At its core, gamification is a revolutionary design philosophy that revolves around human motivation, extracting elements from the realm of games and integrating them into real-world scenarios. Octalysis doesn't merely prioritize functionality; rather, it champions 'Human-Focused Design,' ensuring optimal engagement and motivation within any given system.
I’ve personally used this framework multiple times with great results. Every time the framework pushes you to think that successful gamification is more than just leaderboards and badges. It should rather start with a deep understanding of what triggers us to use or not use an app or website.
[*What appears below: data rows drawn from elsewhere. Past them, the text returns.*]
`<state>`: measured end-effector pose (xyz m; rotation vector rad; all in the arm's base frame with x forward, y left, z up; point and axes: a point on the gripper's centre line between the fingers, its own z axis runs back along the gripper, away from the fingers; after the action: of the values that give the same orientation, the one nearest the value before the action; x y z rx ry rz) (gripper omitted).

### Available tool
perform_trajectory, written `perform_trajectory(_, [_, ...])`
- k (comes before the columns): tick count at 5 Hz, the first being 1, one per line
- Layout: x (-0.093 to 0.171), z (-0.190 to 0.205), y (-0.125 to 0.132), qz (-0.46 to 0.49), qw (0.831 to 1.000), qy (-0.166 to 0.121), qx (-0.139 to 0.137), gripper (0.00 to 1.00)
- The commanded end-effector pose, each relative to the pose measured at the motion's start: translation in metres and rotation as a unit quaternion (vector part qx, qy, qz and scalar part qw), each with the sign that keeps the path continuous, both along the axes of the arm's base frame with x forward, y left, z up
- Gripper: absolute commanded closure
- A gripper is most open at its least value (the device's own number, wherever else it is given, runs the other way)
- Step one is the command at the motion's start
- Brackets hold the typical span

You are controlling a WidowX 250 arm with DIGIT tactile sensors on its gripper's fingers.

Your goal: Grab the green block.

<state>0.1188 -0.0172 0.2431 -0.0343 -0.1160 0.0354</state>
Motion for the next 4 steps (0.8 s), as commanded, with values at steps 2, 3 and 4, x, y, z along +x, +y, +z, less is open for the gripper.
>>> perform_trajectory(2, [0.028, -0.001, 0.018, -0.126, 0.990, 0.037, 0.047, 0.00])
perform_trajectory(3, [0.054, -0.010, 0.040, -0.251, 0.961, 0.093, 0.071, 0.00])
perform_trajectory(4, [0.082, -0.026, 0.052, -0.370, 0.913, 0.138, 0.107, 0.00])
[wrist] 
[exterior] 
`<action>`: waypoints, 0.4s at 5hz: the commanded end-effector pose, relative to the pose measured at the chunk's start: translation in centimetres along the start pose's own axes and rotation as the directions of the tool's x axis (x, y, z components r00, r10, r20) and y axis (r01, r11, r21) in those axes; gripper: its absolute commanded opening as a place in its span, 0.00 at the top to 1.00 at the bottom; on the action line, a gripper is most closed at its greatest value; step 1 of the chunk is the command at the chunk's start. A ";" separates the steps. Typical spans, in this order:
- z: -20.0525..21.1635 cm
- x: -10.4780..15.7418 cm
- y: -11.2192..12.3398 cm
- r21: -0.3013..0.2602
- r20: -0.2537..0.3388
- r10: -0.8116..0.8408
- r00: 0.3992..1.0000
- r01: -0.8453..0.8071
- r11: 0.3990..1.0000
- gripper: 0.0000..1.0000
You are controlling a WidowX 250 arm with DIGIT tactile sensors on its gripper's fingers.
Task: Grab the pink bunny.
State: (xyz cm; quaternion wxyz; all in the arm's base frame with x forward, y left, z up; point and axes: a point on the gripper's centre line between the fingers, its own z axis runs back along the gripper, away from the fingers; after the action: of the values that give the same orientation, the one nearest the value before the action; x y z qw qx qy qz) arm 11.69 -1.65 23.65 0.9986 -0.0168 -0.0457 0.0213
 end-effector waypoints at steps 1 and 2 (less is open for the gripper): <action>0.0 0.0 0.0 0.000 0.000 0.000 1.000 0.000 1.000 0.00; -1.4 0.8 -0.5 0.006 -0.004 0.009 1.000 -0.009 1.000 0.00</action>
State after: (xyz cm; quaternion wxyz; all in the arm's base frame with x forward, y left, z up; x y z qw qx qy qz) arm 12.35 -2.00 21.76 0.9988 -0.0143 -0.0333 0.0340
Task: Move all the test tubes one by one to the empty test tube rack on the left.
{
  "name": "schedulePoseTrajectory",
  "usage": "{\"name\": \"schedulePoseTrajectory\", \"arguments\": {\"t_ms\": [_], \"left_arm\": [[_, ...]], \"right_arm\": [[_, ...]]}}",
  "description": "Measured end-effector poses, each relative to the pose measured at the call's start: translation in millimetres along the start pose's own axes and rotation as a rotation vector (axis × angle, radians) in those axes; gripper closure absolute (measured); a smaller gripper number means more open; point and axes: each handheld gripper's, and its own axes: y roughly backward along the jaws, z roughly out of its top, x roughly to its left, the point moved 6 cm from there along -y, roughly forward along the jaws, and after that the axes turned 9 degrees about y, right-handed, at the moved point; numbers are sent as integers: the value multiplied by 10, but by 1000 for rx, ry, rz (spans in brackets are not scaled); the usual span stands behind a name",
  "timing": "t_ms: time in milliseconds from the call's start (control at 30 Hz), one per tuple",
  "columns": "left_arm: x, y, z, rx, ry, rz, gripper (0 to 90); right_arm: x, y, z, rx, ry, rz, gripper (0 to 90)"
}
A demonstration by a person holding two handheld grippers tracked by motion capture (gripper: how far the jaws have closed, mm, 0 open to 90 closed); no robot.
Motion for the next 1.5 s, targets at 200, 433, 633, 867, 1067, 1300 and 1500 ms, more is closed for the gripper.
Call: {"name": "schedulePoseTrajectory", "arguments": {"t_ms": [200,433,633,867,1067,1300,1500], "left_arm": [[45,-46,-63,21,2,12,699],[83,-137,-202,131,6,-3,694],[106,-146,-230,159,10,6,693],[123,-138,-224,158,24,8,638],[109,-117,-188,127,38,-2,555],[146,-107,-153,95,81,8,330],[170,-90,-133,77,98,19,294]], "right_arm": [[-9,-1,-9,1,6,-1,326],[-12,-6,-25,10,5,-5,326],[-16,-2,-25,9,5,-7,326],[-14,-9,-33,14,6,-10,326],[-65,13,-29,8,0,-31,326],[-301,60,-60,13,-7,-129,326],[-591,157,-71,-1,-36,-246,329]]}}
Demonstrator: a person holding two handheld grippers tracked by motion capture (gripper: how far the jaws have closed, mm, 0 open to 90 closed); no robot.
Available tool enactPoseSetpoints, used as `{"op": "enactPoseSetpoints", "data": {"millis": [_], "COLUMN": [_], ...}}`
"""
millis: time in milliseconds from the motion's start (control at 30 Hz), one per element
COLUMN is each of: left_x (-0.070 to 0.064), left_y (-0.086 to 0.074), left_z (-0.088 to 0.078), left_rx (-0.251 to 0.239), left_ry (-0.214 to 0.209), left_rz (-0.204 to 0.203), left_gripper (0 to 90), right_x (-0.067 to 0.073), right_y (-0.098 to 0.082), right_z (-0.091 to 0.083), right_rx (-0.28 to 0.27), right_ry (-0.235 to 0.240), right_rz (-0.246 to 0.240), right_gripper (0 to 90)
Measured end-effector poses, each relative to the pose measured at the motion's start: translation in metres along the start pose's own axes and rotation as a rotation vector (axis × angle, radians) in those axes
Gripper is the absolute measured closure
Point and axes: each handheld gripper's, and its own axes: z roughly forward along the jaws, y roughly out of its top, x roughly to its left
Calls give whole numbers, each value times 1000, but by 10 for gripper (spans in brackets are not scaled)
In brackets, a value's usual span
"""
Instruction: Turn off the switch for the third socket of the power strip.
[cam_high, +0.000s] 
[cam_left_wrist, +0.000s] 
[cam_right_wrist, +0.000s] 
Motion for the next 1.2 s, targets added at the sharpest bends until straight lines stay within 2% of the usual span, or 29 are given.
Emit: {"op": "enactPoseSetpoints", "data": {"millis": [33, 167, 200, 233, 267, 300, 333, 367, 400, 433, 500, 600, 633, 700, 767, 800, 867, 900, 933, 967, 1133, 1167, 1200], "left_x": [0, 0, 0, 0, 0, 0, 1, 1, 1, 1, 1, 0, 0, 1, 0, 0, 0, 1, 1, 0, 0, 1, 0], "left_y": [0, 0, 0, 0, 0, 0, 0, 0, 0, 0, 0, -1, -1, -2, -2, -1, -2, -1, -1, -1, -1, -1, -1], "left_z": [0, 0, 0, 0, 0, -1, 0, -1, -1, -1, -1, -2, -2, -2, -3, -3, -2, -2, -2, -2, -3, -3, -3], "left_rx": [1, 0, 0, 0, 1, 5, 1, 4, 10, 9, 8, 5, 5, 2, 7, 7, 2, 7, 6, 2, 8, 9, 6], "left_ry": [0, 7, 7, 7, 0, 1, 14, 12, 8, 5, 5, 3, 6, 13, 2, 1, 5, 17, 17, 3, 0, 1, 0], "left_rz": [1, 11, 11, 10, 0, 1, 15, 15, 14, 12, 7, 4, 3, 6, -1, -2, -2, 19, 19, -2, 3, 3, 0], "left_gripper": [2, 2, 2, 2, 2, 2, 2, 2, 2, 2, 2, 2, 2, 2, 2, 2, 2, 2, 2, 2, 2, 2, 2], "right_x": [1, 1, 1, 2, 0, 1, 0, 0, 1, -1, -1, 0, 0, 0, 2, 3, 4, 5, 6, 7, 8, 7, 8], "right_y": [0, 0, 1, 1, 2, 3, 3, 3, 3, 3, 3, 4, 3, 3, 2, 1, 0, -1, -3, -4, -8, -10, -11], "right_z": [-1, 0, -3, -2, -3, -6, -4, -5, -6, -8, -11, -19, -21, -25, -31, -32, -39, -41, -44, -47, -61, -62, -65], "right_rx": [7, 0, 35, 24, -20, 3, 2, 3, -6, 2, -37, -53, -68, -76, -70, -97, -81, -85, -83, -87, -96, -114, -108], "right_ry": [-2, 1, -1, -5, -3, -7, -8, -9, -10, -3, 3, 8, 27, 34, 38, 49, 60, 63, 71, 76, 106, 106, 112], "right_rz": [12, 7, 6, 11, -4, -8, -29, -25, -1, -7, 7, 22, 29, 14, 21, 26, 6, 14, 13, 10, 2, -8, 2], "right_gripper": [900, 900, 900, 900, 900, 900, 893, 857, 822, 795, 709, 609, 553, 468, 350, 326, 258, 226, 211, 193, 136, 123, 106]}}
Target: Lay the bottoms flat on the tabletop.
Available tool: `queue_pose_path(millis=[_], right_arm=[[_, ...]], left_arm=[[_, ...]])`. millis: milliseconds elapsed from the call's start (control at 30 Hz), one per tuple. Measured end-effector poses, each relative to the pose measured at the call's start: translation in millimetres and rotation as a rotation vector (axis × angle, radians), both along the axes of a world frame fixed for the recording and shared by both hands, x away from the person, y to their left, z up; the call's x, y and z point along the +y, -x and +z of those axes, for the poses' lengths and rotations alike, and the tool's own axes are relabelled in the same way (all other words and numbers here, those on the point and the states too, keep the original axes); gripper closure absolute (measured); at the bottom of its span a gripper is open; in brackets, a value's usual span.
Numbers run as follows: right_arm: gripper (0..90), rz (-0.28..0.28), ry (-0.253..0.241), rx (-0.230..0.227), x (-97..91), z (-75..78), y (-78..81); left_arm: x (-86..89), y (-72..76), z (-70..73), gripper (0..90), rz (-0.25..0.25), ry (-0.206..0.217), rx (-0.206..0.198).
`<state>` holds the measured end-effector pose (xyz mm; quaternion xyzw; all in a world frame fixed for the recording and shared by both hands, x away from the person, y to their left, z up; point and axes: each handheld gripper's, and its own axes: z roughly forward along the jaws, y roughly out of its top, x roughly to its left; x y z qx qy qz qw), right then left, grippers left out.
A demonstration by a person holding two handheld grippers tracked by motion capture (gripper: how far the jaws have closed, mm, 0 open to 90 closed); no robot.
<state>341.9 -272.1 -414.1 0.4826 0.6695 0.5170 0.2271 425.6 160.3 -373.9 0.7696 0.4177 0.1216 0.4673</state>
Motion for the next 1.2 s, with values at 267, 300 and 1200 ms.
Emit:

Let’s have a look at what it is and how to use it.
The Octalysis framework, depicted as an octagon, embodies 8 Core Drives—Epic Meaning & Calling, Development & Accomplishment, Empowerment of Creativity & Feedback, Ownership & Possession, Social Influence & Relatedness, Scarcity & Impatience, Unpredictability & Curiosity, and Loss & Avoidance.
By comprehending and implementing these Core Drives, designers can fashion captivating experiences that resonate with intrinsic motivators, fostering enriching user engagements.
Gamification transcends conventional design paradigms by placing paramount importance on human motivation. It's the epitome of 'Human-Focused Design,' channeling the captivating elements found in games into the realm of practical, productive activities.
This crafting process, which I term 'Human-Focused Design,' diverges from the conventional 'Function-Focused Design.' Rather than merely optimizing efficiency, it orchestrates systems to optimize human motivation, fostering an environment conducive to engagement and fulfillment.
The prevalent 'function-focused' systems operate under the assumption that completion is the sole prerogative. This is a bit like a boss expecting its workers to perform good work only out of obligation.
On the other side, 'Human-Focused Design' recognizes the intricacies within systems—acknowledging the emotions, insecurities, and individual motivations that influence actions.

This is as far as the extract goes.